* **EXERCISE BRIEF**
Starting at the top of the records, output every line through the one that contains "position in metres", keeping each exactly as it appears.

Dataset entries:
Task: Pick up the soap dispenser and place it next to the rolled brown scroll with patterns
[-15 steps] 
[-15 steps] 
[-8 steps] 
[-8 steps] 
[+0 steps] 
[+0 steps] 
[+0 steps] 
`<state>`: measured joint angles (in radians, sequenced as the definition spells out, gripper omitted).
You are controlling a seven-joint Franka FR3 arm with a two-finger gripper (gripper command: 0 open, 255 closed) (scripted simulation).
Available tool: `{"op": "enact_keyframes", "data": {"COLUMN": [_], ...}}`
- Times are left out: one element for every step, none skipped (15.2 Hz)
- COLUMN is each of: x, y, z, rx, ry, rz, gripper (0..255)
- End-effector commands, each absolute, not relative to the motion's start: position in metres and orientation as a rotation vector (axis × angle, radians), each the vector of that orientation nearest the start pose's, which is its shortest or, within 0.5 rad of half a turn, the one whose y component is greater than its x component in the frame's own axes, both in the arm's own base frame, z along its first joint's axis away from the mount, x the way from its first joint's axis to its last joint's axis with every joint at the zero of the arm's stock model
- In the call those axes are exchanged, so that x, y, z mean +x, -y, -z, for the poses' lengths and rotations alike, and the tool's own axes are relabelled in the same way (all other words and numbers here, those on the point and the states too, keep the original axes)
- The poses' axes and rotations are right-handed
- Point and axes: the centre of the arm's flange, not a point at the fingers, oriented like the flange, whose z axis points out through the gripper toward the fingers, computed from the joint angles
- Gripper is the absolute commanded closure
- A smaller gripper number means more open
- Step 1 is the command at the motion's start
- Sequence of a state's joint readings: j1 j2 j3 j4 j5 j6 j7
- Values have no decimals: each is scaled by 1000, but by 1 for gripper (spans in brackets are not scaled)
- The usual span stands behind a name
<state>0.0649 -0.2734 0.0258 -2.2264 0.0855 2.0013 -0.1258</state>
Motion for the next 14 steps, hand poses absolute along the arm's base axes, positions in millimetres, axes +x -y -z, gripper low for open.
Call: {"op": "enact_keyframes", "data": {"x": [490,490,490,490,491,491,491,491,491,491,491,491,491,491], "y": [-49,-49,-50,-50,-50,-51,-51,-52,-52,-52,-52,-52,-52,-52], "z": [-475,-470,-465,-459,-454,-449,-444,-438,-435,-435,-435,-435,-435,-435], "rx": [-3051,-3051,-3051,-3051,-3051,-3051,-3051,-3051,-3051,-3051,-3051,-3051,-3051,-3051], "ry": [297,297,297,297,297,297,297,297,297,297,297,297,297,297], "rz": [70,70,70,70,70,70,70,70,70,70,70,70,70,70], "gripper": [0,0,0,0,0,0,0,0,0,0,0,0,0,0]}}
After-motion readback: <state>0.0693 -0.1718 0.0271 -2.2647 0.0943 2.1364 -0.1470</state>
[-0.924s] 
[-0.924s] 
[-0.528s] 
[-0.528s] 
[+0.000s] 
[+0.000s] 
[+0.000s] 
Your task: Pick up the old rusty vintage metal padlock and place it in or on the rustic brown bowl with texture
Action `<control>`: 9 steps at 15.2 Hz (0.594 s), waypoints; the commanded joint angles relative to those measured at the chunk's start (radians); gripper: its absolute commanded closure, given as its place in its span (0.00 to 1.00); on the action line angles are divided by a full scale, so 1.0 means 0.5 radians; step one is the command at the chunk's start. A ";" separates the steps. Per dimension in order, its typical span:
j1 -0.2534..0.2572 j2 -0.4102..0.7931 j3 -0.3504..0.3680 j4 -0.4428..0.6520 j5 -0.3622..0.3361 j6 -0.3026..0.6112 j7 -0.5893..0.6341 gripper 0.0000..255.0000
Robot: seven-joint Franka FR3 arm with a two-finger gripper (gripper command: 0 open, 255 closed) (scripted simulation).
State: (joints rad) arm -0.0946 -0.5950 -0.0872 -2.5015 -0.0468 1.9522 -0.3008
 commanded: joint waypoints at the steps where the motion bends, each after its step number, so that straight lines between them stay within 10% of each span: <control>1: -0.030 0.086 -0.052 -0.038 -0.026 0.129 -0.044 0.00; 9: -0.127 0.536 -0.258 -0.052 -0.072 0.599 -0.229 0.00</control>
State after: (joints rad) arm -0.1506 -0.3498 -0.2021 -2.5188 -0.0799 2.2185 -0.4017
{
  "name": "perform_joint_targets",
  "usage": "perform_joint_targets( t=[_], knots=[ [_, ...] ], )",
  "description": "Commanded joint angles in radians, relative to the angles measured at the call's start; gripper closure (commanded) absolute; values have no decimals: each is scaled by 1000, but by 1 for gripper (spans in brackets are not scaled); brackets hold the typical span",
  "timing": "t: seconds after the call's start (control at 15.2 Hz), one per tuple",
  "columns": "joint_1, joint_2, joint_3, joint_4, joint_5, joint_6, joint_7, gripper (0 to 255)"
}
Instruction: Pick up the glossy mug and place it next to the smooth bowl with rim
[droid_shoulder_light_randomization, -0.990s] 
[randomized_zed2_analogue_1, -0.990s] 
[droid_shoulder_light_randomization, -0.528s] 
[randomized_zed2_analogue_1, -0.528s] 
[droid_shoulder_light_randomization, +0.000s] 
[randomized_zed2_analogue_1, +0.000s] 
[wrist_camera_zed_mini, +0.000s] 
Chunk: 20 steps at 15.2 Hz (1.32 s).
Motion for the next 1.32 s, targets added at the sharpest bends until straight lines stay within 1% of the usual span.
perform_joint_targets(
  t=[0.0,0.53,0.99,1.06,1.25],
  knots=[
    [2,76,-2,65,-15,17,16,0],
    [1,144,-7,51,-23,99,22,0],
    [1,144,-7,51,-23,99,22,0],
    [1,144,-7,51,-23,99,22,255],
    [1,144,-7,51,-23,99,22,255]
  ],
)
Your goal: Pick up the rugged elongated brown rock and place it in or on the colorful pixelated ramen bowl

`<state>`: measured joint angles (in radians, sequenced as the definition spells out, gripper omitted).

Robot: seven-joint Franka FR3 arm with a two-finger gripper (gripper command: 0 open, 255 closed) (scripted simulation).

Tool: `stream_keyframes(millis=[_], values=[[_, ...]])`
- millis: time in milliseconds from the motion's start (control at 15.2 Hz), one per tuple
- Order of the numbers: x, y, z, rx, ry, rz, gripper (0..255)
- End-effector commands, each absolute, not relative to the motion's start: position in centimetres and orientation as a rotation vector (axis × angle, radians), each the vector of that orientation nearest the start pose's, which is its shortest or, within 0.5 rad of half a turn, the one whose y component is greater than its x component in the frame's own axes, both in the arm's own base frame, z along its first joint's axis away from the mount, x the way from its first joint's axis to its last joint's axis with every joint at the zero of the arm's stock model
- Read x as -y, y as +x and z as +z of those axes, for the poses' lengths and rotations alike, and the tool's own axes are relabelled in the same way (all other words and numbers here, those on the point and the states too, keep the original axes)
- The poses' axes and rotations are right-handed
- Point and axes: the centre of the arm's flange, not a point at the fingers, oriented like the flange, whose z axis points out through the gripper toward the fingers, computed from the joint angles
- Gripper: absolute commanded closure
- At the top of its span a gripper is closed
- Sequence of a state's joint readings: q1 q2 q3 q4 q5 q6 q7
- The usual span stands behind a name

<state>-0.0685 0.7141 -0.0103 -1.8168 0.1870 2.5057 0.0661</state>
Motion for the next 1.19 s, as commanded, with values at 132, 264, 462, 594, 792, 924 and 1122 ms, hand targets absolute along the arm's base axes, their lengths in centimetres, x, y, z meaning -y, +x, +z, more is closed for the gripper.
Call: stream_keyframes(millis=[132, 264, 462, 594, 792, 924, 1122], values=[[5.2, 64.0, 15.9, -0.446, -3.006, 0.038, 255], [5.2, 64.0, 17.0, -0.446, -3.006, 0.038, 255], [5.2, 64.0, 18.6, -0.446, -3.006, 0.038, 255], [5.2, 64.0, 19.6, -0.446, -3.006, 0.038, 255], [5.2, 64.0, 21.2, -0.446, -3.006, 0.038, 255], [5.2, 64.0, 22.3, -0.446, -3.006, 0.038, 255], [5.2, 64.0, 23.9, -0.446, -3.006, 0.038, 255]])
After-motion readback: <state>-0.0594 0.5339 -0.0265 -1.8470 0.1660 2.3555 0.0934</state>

* **YOUR RESPONSE**
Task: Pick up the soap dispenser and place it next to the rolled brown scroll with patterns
[-15 steps] 
[-15 steps] 
[-8 steps] 
[-8 steps] 
[+0 steps] 
[+0 steps] 
[+0 steps] 
`<state>`: measured joint angles (in radians, sequenced as the definition spells out, gripper omitted).
You are controlling a seven-joint Franka FR3 arm with a two-finger gripper (gripper command: 0 open, 255 closed) (scripted simulation).
Available tool: `{"op": "enact_keyframes", "data": {"COLUMN": [_], ...}}`
- Times are left out: one element for every step, none skipped (15.2 Hz)
- COLUMN is each of: x, y, z, rx, ry, rz, gripper (0..255)
- End-effector commands, each absolute, not relative to the motion's start: position in metres and orientation as a rotation vector (axis × angle, radians), each the vector of that orientation nearest the start pose's, which is its shortest or, within 0.5 rad of half a turn, the one whose y component is greater than its x component in the frame's own axes, both in the arm's own base frame, z along its first joint's axis away from the mount, x the way from its first joint's axis to its last joint's axis with every joint at the zero of the arm's stock model

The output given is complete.